Assignment:
Whichever lines include the word "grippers", copy them as they appear in the data.

-------- The data --------

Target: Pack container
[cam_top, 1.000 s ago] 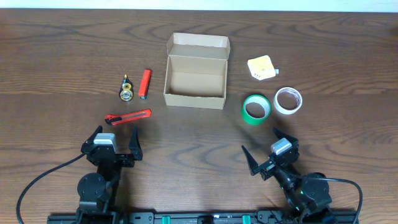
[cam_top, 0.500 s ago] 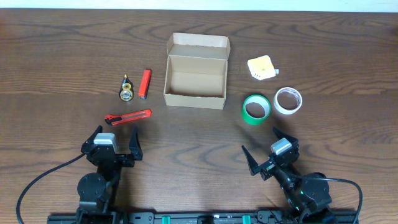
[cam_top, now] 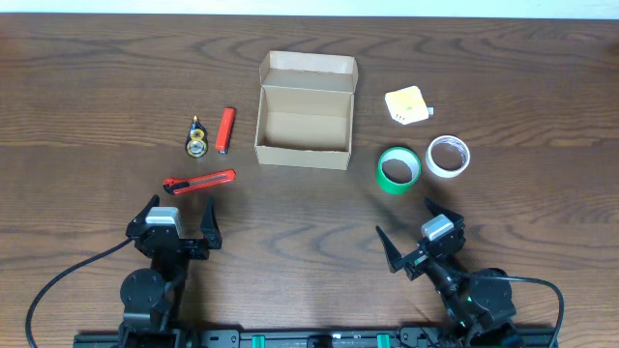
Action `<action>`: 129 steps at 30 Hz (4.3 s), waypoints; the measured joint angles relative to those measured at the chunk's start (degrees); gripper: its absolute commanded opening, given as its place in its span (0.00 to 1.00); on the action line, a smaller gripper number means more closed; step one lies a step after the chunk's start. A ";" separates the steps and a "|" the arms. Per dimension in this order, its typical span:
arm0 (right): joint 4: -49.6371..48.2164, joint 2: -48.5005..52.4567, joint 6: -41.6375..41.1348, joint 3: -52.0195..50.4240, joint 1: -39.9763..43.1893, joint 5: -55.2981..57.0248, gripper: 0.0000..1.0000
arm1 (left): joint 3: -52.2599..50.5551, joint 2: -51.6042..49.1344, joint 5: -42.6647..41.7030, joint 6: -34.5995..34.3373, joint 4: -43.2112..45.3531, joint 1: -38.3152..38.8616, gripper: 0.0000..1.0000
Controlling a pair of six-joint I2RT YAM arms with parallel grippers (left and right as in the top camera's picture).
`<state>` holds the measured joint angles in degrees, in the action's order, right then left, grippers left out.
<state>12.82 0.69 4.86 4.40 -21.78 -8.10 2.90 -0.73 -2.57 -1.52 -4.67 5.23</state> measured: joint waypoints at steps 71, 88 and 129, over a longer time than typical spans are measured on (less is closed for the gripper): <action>0.00 0.00 0.00 0.00 0.00 0.00 0.99 | 0.00 0.00 0.00 0.00 0.00 0.00 0.95; -0.44 0.00 -0.02 0.00 0.00 -0.02 0.99 | 0.00 0.00 0.00 0.00 0.00 0.00 0.95; -4.09 56.13 -14.62 25.83 11.08 -10.47 0.99 | 0.00 0.00 0.00 0.00 0.00 -0.17 0.95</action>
<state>8.73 56.82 -9.76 30.24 -10.70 -18.57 2.90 -0.73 -2.57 -1.52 -4.67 5.06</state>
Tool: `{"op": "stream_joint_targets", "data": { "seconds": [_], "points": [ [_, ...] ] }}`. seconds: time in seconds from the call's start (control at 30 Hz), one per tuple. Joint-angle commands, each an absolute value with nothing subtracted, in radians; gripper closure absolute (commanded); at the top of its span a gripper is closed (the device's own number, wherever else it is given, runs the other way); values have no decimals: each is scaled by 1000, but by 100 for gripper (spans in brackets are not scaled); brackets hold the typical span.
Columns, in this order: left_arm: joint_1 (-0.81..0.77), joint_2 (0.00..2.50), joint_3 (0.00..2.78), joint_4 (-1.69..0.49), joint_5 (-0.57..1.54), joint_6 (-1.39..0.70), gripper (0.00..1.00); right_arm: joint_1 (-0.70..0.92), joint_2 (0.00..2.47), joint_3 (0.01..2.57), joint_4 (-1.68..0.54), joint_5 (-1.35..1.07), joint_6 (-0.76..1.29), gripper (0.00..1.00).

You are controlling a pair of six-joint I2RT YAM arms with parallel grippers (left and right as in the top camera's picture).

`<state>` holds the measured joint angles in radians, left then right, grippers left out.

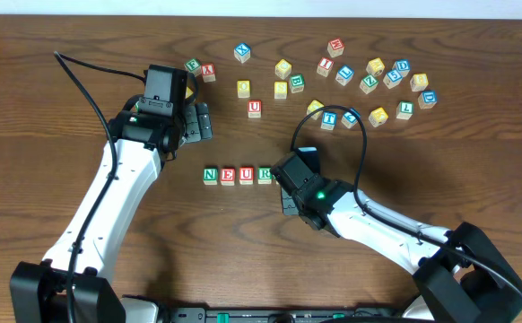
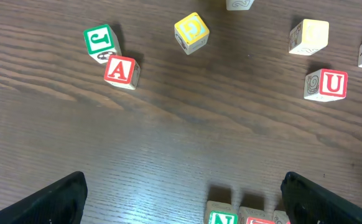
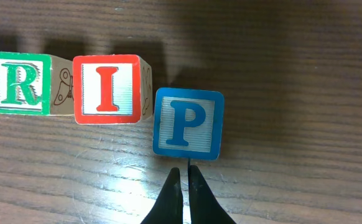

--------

Response box:
Controlling a pair of six-joint I2RT YAM arms with parallel grippers (left and right as in the top camera's picture).
`<state>` holds the measured joint angles in degrees, in the action's order, right then left, grippers left out.
You are controlling a pair of six-joint I2RT YAM arms with parallel grippers (left and right as in the top camera's picture).
`<state>` holds the measured joint angles in radians, left then right, grippers left out.

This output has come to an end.